Breaking news, in case you don’t know, hyperopt is just backtest(s) done in parallel. Okay, now to the real stuff.
When you are doing backtest/hyperopt, the candles’ data and dataframe are both store into the memory instead of your hard disk. That’s why you need to make sure your strategy is efficient in using the memory, especially if you want to backtest/hyperopt using plenty of coins on a wide timerange with a strategy that have plenty of indicators. From my experience, people (unknowingly) waste the memory storage on redundant things, such as
Store unused data into the dataframe
Take this snippet for example
bb_40 = qtpylib.bollinger_bands(dataframe['close'], window=40, stds=2) dataframe['lower'] = bb_40['lower'] dataframe['mid'] = bb_40['mid'] dataframe['bbdelta'] = (dataframe['mid'] - dataframe['lower']).abs()
The code above gonna store 3 new columns into the dataframe for every coins. It’s fine if you actually use all 3 of them in your strategy. But this particular strategy apparently don’t use mid value at all, apart from using it to calculate bbdelta. So you are filling up your memory with 1 unused column. So instead of storing mid into dataframe, you can just write the code above like this
bb_40 = qtpylib.bollinger_bands(dataframe['close'], window=40, stds=2) dataframe['lower'] = bb_40['lower'] dataframe['bbdelta'] = (bb_40['mid'] - dataframe['lower']).abs()
Now you are only storing 2 columns instead of 3. The free space can be used to backtest slightly more coins and/or wider timerange, for example. Another example of bad practice is this snippet
dataframe['sma_5'] = ta.SMA(dataframe, timeperiod=5) dataframe['lips'] = ta.SMA(dataframe, timeperiod=5)
The strategy wrote duplicate column that have same value as another column. Same as previous example, you are wasting valuable memory storage. So when you write your strategy, make sure be mindful when you want to store something into the dataframe. It might give you significant saving of memory usage.

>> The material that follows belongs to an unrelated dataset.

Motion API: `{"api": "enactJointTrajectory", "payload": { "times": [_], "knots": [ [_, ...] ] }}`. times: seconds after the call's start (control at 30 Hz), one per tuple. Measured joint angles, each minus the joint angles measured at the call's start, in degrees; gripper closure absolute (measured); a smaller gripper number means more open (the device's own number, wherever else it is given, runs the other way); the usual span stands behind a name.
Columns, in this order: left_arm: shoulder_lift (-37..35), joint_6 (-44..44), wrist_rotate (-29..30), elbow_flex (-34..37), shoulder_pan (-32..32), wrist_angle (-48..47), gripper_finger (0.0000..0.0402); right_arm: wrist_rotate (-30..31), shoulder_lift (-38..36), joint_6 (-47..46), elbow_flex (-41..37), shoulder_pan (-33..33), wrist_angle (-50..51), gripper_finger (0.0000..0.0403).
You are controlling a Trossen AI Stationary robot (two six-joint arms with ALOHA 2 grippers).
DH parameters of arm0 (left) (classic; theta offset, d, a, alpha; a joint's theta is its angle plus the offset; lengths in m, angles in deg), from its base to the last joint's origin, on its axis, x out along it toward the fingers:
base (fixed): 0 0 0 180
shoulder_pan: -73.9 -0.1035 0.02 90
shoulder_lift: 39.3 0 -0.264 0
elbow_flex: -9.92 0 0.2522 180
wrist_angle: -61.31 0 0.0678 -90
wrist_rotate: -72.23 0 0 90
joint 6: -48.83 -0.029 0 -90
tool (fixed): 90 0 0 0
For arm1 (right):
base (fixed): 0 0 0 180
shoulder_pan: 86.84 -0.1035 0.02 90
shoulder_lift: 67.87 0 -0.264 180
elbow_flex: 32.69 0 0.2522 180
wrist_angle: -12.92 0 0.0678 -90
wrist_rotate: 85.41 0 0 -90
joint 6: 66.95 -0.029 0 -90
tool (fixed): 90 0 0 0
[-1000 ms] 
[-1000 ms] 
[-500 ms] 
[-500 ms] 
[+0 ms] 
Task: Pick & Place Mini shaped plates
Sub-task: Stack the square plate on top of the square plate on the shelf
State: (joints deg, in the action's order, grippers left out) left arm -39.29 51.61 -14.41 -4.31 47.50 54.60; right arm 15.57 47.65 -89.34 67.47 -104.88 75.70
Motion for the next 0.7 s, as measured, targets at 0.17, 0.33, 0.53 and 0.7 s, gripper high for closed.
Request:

Putting loops inside populate_indicators (for hyperopt)
Let’s say for example you want to hyperopt the length of EMA to be used on entry, the value is between 5 to 15. There are 2 ways of doing it.
Generating the columns on populate_indicators
People either do this manually or write a loop to generate columns of ema_5 to ema_15 into the dataframe. The issue with this method is you are basically generating 10 unused columns (assuming you are using them for entry logic only) that occupies your memory. Better way to do it (in my opinion) is…
Generate the column on populate_trade_entry
Create a hyperopt param for the length, for example
buy_length_ema = IntParameter(5, 15, default=5, optimize=True)
and then in the populate_entry_trend
def populate_entry_trend(self, dataframe: DataFrame, metadata: dict) -> DataFrame: dataframe['ema_buy'] = ta.EMA(dataframe, int(self.buy_length_ema.value))
Instead of create 11 columns, now you are gonna create just 1 column while still be able to hyperopt the length parameter for ema_buy. You will save a lot of memory.
If you have done both points above, but you want more reduction of memory usage and you are okay with longer hyperopt finish time, then you can do these two methods
Limit the job count to 1 (for hyperopt)
As said in the beginning, hyperopt is just backtests done in parallel. Sadly, they won’t share the dataframe between each of the backtests. That means the more CPU core you use for it, the more memory you use. To use the least memory possible, you will need to limit the CPU core used to 1.
Calculate only-used-once indicators inside their respective functions
For example, you only use ema_15 for your entry logic. Instead of calculating the indicator inside populate_indicators and store the value inside dataframe (which means it’s stored in the memory), you can just calculate it inside populate_entry_trend like this
def populate_entry_trend(self, dataframe: DataFrame, metadata: dict) -> DataFrame: ema_15 = ta.EMA(dataframe, 15)
You will save memory this way, but you gonna have longer finish time because that means ema_15 gonna be calculated for every epochs, instead of just once if you put it inside populate_indicators. For backtest, the trade-off of longer finish time might be insignificant, since you only calculate it once either way.